The UST’s attempts to distinguish Stewart are unpersuasive. Contrary to his allegations, the'court is not commenting merely on the debtor’s standing to obtain the relief requested but the United States Trustee’s as well, holding that the court’s power to protect from abuse of process did not support the issuance of the injunction. Stewart, 647 F.3d at 557. The case of In re John Richards Homes Building Company, LLC, 404 B.R. 220, 228 (E.D. Mich. 2009), does not support the UST’s position that one court may award sanctions for conduct that occurred in another jurisdiction. In that instance, the conduct that resulted in the issuance of a sanctions award was conduct in a second court that arguably violated sanctions previously awarded in the first court.

*454There are practical reasons why this must be the case. First, as the Court noted above with respect to the filing of claims barred by the applicable statute of limitations, courts have taken different positions on the question. Resolution of the issue depends in part on the underlying state law which varies somewhat from jurisdiction to jurisdiction. No one size fits all national rule would be appropriate. What this Court thinks is permissible may be prohibited by another and vice versa. Moreover, as Resurgent notes, this approach would permit the UST to do an end run around the limitations of Rule 9011 which requires that the potential target be warned and given the opportunity to withdraw the offending pleading before the court may award sanctions. Finally, both the propriety and nature of sanctions should be determined based on the circumstances prevailing in the particular matter. In re Raymond Professional Group, Inc., 420 B.R. 448, 462 (Bankr. N.D. Ill. 2009)(before imposing sanctions under Rule 9011, a court must look to “objectively ascertainable circumstances”); In re Collins, 250 B.R. 645, 662 (Bankr. N.D. Ill. 2000)(whether actions under Rule 9011 are sanctionable requires a fact-specific inquiry)(citation omitted). This obviously requires a case-by-case consideration of the nature and effect of the behavior under all the circumstances. Just to illustrate, using one of the claims the UST asserts in this case (violations of Rule 3001(c)) the rule itself provides that a court may decline to issue an evidentiary bar order if the failure to provide the information was substantially justified or harmless.

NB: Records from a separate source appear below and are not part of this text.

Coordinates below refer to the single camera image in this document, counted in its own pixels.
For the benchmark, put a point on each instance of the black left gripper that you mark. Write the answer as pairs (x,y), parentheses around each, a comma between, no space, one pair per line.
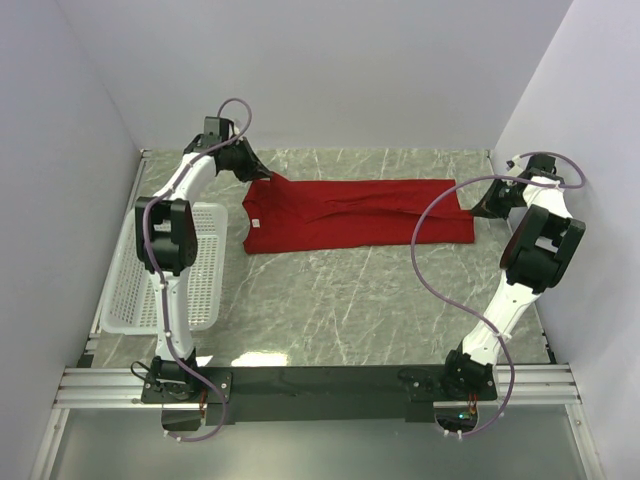
(254,169)

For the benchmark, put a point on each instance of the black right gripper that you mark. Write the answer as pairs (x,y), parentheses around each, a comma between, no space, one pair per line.
(489,206)

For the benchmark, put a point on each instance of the red t shirt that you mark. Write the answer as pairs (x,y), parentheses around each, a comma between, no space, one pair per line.
(292,216)

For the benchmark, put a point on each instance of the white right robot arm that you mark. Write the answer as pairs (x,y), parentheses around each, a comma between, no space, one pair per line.
(534,260)

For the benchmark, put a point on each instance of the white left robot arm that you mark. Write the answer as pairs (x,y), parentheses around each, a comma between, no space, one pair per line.
(167,246)

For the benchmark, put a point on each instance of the white plastic basket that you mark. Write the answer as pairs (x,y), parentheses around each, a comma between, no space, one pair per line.
(129,303)

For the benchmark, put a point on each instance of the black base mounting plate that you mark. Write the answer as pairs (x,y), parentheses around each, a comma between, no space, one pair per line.
(288,393)

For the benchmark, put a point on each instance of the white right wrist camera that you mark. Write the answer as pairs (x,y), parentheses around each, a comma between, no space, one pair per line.
(514,168)

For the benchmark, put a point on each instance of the aluminium frame rail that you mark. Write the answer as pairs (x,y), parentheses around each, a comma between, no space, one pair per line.
(104,433)

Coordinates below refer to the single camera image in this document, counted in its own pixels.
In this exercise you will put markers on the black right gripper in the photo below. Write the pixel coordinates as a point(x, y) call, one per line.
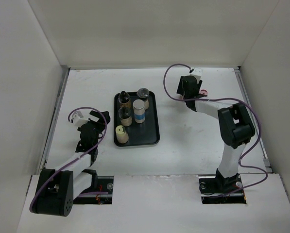
point(180, 90)

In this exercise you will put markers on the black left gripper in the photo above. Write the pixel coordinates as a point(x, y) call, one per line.
point(101, 126)

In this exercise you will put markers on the pink lid spice bottle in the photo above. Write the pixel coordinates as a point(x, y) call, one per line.
point(203, 92)

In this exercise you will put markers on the black cap sauce bottle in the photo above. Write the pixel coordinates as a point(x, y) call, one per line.
point(125, 116)
point(124, 99)

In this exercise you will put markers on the yellow lid spice bottle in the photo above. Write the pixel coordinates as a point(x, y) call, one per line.
point(121, 134)

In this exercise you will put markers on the white lid blue band bottle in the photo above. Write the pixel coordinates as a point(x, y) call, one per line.
point(139, 111)

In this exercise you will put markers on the clear dome lid spice bottle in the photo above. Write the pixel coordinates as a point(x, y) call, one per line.
point(143, 94)

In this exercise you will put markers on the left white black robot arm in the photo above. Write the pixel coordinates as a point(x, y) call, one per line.
point(73, 182)

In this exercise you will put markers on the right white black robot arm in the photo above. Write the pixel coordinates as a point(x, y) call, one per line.
point(236, 128)

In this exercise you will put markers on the black rectangular plastic tray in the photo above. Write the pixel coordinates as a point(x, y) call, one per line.
point(146, 133)

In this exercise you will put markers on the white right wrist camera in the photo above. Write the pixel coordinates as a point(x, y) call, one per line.
point(196, 72)

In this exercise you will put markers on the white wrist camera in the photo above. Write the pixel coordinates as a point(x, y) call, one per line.
point(196, 72)
point(78, 119)

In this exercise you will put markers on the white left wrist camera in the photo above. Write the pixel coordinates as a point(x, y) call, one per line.
point(78, 119)

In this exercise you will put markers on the left metal table rail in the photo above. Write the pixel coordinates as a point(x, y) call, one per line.
point(54, 118)

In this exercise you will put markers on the metal table rail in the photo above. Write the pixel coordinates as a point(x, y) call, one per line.
point(259, 150)
point(54, 118)

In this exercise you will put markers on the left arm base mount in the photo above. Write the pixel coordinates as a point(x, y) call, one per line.
point(100, 193)

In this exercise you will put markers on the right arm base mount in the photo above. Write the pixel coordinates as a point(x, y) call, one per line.
point(217, 190)

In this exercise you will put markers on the right metal table rail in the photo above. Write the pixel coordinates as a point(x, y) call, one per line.
point(259, 150)

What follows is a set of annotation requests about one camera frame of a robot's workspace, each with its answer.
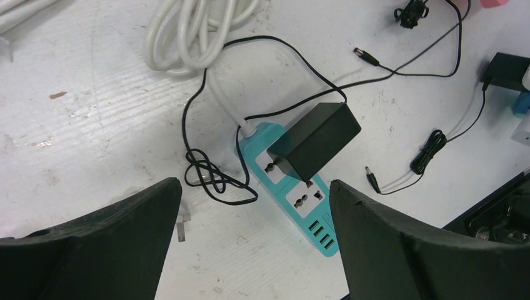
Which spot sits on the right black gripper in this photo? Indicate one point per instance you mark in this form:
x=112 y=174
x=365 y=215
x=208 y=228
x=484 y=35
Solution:
x=501 y=217

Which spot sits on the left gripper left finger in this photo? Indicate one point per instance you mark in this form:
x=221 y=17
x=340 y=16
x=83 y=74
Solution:
x=116 y=252

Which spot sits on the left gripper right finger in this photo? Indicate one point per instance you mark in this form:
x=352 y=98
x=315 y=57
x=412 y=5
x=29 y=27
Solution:
x=389 y=255

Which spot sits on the teal power strip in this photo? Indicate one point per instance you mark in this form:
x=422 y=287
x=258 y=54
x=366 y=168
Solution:
x=305 y=203

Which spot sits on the large black power adapter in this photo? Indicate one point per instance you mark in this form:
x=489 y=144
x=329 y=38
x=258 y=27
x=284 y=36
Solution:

Quite obviously this would require a consideration in each instance of the reason for the failure to provide the required information and its effect on the debtor and other parties in interest. No uniform rule could take into account the considerations the rule itself suggests need to be made.

B. Liability of Defendants Other Than Resurgent

Plaintiff asks this Court to apply the principle of joint and several liability with regard to sanctions against Defendants other than Resurgent. Defendants point out that joint and several liability means that each defendant would be responsible for the conduct of and damages assessed against each other defendant.

Defendants argue that the literal application of that concept would make little sense in this case. This Court agrees. For example, it makes no sense to hold one defendant liable for the conduct of Resurgent in the process of filing a proof of claim for another defendant. While the UST appears to concede this and claims he does not intend that result, he clearly does intend a literal application of the doctrine of respondeat superior in assessing sanctions against entities for whom Resurgent acted. Even that much, the Court thinks inappropriate.

An award of sanctions is based upon the culpability of the party being sanctioned and depends on an assessment of the particular circumstances. In re Kilgore, 253 B.R. 179, 187 (Bankr. D.S.C. 2000); In the Matter of Pasko, 97 B.R. 913, 918 (Bankr. N.D. Ill.1988). For that reason, a blanket application of the doctrine of respondeat superior, which would result in applying the same remedies to each defendant regardless of its knowledge and level of participation in the alleged violation is not appropriate. It is obvious, as the UST observes that Defendants must remain as defendants on those counts in which Plaintiff seeks disallowance of the claims filed on their behalf since they are the holders of the claims. Beyond that, the UST’s attempt to apply joint and several liability or the doctrine of respondeat su*455perior in a manner which does not involve assessing the culpability of the individual defendant to be sanctioned is inappropriate. Accordingly, to the extent that such issues remain with regard to the claim objection counts, the Court will not consider sanctioning a defendant other than Resurgent without assessing the allegations and evidence related to its particular culpability in the matter,

C. Appointment of a Monitor

The Court has dismissed the substantive claims, ruled that some of the requested remedies are not available and expressed its view that it may not grant relief that purports to bind other courts in cases filed in other jurisdictions or remedy behavior by Resurgent or the other Defendants in those jurisdictions. The remaining counts deal solely with proofs of claim filed by Resurgent on behalf of the various Defendants in the two bankruptcy cases pending before this Court. Under these circumstances, there is little support for the appointment of a monitor to assist with the implementation of any remedy the Court may order.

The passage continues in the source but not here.